Lupin and Tonks WAS: I am so happy. There is a gay - Triumph & Tragedy

sistermagpie sistermagpie at earthlink.net
Mon Oct 22 21:07:04 UTC 2007


No: HPFGUIDX 178291

Carol:
> Re DD's sexuality, some posters are complaining that he wasn't shown
> to be gay. Surely, the fact that he's 115 or 150 (depending on 
whether
> you believe the old interviews or the website, which matches better
> with 107-year-old Auntie Myrtle knowing the young DD but nevertheless
> gets his death date wrong) and the fact that Harry perceives DD as
> someone who was born old (there's a statement to that effect in DH
> though of course I'm paraphrasing wildly) has something to do with 
how
> he's depicted? And if he were openly gay, wouldn't JKR have been
> accused of stereotyping, what with the blue boots and knitting
> patterns and colorful robes?

Magpie:
She's already made him a stereotype by having him a-sexual and 
celibate and only in the subtext. My preference would be that 
Dumbledore didn't have to carry the entire weight on his shoulders--
I'd have liked some regular students in the background as well with 
all the openly straight people. I've got no problem with him dressing 
flamboyantly, personally. Being a snazzy dresser isn't so hurtful a 
stereotype (especially in a world full of stereotypes) that it's 
better for his orientation to be hidden so that it doesn't exist at 
all. I mean, nobody noticed his dressing being enough of a deal that 
they thought he was absolutely gay as it stands. DH is mostly about 
his past, not his senior years, anyway. The Grey Lady's been dead for 
hundreds of years and she dumps her romantic past on Harry.

Miles:
b) Could JKR have told us about it before DH? And/or in DH?
No, I don't think so. 

Magpie:
I do.

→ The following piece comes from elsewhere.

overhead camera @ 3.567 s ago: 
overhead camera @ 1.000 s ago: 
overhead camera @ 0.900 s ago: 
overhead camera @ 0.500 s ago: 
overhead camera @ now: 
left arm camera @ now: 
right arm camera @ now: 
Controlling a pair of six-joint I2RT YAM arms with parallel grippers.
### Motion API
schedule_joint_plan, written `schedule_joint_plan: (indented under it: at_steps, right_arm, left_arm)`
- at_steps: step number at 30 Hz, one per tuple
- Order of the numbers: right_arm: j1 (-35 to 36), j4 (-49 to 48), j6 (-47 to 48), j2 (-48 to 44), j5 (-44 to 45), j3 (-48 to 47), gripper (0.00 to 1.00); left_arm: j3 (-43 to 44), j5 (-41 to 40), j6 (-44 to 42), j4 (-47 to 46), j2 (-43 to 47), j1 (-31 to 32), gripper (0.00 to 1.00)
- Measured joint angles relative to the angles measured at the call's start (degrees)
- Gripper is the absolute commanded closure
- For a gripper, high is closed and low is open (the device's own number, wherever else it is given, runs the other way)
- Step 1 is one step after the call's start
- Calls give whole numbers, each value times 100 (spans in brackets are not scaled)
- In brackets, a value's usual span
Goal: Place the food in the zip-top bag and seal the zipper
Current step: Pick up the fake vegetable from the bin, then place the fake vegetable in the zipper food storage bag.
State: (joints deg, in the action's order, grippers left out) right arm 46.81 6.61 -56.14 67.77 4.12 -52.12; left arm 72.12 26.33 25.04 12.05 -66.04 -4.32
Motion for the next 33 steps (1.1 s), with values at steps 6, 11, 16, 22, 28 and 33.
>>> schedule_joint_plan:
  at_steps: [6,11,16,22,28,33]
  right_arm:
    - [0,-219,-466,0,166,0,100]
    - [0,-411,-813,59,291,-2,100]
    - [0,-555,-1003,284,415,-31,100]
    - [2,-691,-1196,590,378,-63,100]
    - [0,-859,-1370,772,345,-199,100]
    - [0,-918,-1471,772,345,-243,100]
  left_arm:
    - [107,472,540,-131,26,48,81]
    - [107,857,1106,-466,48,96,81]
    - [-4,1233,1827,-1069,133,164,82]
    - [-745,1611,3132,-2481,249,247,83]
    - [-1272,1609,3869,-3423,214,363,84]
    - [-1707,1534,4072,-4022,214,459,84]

She could have easily fit in something in HBP, which is full of 
romantic hijinx. Dumbledore could, for intance, have responded to 
something Harry said or something they saw by sadly saying that 
sometimes you fall in love and the person turns out to be a bad person 
or whatever. You have to put your values over your personal love--just 
like Dumbledore's doing with Harry too. Harry would no doubt wonder 
what woman had done this with Dumbledore. Then in DH it would just 
become obvious he was talking about Grindenwald. She manages to stick 
in dozens of straight relationships or interactions in the present and 
the past with no problem. Harry does get glimpses or learn things 
about peoples' private lives, including some of his teachers. He 
learns a whole lot about Dumbledore's in DH. There's more than one 
character who could have confirmed it. Whatever reason it's not in 
there, it's not because it was impossible.